Older Drivers: How to Drive Safe
Getting older means many things about your body are changing. For most people, this is merely a nuisance, but for some, it may impact their ability to be a safe driver. If you’re worried about your ability to drive, that’s natural. But there are things you can do to ensure you’re able to stay on the road for a while.
How to Ensure You’re Road-Worthy
- Check your eyesight. Losing some vision clarity comes with aging, and many people are lifelong glasses or contact wearers as well. If you’re not able to see street signs well or recognize nearby pedestrians, you should get checked out.
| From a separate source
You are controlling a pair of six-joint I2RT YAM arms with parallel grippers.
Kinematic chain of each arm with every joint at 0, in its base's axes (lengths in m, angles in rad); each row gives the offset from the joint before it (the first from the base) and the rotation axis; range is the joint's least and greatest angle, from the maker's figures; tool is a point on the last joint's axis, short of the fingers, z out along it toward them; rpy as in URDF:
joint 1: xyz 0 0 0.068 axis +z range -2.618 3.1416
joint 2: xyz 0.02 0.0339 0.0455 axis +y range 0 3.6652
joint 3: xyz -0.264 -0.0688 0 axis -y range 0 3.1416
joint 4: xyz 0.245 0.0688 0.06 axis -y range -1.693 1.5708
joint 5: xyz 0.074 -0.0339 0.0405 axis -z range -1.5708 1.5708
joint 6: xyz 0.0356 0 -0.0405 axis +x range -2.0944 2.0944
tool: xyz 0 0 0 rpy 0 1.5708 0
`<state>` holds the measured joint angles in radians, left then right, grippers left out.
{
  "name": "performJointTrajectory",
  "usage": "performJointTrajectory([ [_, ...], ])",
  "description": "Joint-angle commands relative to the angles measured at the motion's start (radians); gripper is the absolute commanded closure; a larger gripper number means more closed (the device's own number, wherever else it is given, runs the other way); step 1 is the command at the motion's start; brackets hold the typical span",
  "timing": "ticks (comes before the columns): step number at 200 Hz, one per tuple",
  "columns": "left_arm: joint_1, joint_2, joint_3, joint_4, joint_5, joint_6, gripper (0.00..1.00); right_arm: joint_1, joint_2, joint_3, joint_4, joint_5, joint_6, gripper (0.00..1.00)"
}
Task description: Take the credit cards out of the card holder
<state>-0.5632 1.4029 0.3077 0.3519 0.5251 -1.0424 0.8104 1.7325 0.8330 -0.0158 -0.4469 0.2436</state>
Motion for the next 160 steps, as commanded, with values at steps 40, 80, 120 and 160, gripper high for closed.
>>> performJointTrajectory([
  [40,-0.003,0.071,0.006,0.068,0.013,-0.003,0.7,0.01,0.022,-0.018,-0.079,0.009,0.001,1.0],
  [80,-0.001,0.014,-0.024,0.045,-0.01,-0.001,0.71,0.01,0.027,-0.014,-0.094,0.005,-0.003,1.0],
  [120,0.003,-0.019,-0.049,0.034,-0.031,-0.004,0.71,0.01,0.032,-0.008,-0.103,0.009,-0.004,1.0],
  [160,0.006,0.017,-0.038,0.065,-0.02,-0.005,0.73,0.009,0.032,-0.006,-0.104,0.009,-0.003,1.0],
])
If you’re unsure if your current prescription matches your needs, go to the eye doctor for a check-up. Some may be nervous about doing so, but ultimately getting the correct prescription will make you a better and more confident driver. It will also point out any potential vulnerability in your vision, so you know how to handle it.
- Monitor your behavior when driving. Check-in with yourself about how driving makes you feel. Are you often overwhelmed or nervous? This could be a sign of some other issues, so it’s important to note how often you feel this way.
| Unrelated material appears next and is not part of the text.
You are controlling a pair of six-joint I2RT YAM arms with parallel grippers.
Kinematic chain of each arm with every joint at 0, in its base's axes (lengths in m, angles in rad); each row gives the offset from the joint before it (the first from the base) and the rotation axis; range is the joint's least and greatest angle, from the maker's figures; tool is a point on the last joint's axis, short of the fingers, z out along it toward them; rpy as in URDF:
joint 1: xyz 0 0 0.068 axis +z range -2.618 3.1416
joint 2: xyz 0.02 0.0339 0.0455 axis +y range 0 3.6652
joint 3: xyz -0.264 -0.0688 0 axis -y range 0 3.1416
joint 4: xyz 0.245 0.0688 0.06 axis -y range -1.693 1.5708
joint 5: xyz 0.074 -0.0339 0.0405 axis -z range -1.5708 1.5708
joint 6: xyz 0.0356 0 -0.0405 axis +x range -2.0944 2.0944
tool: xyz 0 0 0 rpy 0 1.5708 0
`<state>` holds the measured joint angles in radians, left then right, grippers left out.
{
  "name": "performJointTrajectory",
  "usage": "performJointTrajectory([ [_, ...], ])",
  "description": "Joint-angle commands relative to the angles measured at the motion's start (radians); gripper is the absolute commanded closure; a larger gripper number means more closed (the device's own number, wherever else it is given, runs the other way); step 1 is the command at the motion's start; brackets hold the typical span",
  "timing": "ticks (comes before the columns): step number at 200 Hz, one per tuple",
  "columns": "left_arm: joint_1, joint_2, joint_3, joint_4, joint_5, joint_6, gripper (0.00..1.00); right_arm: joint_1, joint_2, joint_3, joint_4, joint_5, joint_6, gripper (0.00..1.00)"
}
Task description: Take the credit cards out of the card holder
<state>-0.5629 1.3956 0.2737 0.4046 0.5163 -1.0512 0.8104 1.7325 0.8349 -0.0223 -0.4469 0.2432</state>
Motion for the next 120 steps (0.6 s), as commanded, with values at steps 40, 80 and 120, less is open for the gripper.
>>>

- Check your vehicle control. When driving, it’s best to feel like you have a good handle on your vehicle and that you are in control. If you’re ever feeling otherwise, it is a good idea to take stock and examine that feeling to see if you need a break.
- Ask passengers. If you frequently drive with others, check-in with them to see how they feel about your driving. Sometimes, we don’t realize we’re not doing something well until it’s pointed out. Check to ensure they feel safe and like you’re in control of the road. If they say no, consider if you can improve or if it’s time to give up driving for good.
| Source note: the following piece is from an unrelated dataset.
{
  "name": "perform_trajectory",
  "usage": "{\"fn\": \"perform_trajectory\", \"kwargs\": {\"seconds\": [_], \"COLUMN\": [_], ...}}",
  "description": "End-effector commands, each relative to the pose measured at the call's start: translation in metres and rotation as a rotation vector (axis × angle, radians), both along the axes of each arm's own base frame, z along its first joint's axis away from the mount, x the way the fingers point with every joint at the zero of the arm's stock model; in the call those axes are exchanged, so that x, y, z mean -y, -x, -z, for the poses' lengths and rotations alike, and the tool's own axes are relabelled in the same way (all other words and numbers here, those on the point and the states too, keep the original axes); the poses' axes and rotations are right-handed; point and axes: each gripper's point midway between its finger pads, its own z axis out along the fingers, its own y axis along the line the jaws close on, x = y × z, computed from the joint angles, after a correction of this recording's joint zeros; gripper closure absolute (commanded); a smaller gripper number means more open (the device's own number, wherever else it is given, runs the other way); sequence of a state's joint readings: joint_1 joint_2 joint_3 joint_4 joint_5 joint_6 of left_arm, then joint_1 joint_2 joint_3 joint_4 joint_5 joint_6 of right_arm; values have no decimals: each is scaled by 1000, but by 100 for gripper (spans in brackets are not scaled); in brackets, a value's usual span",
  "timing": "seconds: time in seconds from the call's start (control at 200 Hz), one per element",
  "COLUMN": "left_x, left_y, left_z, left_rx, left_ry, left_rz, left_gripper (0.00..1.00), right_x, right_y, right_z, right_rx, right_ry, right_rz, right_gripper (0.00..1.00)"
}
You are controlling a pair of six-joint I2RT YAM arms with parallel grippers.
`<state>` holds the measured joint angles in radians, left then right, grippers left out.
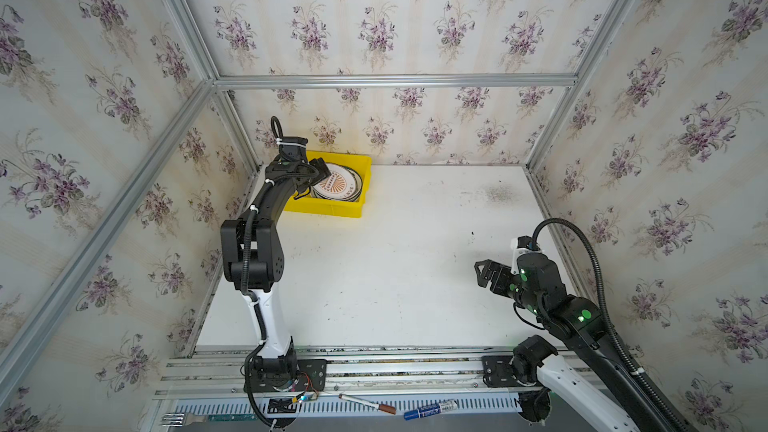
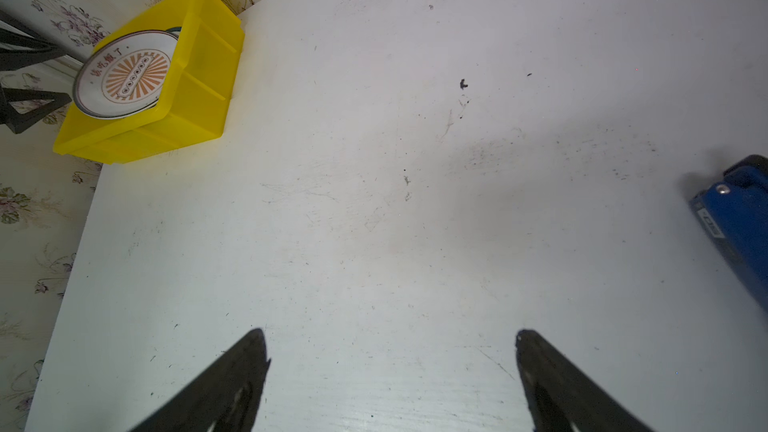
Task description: Place the plates into the plastic bin on the countertop
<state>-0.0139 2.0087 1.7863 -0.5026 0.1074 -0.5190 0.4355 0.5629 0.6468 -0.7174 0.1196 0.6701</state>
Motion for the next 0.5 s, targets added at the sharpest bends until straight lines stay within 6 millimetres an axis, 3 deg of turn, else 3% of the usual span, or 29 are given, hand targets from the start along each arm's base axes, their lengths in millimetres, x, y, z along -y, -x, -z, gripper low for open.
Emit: {"fn": "perform_trajectory", "kwargs": {"seconds": [0.0, 0.17, 0.495], "left_x": [-3, -3, -24], "left_y": [3, 15, 75], "left_z": [-11, -28, -77], "left_rx": [24, 51, 144], "left_ry": [-41, -50, -116], "left_rz": [-15, -12, -105], "left_gripper": [0, 0, 0], "right_x": [0, 6, 23], "right_y": [-10, -11, -33], "right_z": [-19, -33, -73], "right_rx": [72, 101, 290], "right_ry": [9, 53, 153], "right_rz": [-1, 1, 69], "right_gripper": [4, 4, 4]}}
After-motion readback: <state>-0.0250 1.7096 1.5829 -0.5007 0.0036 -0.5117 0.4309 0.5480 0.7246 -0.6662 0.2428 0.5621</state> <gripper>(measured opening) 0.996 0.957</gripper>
Ensuring your health is in good order is a positive step in the right direction, but there are other things you can do to make sure you’re a good driver.
There are other things you can do to make sure your vehicle is ready for the road.
How to equip your vehicle for safety
Even if you’re not experiencing poor vision or other issues, it’s essential to make sure your vehicle is in good working order.
- Make sure the safety features work. This includes your brake and headlights, turn signal, and mirrors. These are important for seeing and alerting other drivers to your presence.
- Keep the windows clean. Making sure you have a clear view out of all windows is essential, especially if you’re concerned about your vision. Keep cleaning supplies on hand in case you need to clear off-road debris. Then you’ll never be caught unable to see.
- Follow the doctor’s orders. If you need to wear glasses, make sure they’re always on when driving. Avoid driving at night if your vision suffers then.
- Keep emergency contacts close at hand. If you have a roadside assistance membership through an extended warranty, program the number into your phone or keep it in your glovebox. Make sure you have others who can help in an emergency program as well. If your car breaks down, you want to make sure you have helped a phone call away.
For some older drivers, not being able to drive feels like a loss of independence. But it doesn’t have to be that way. If you follow medical advice, you should be able to keep driving. There are options like Uber and Lyft and other programs to help seniors stay active if you’re not able to.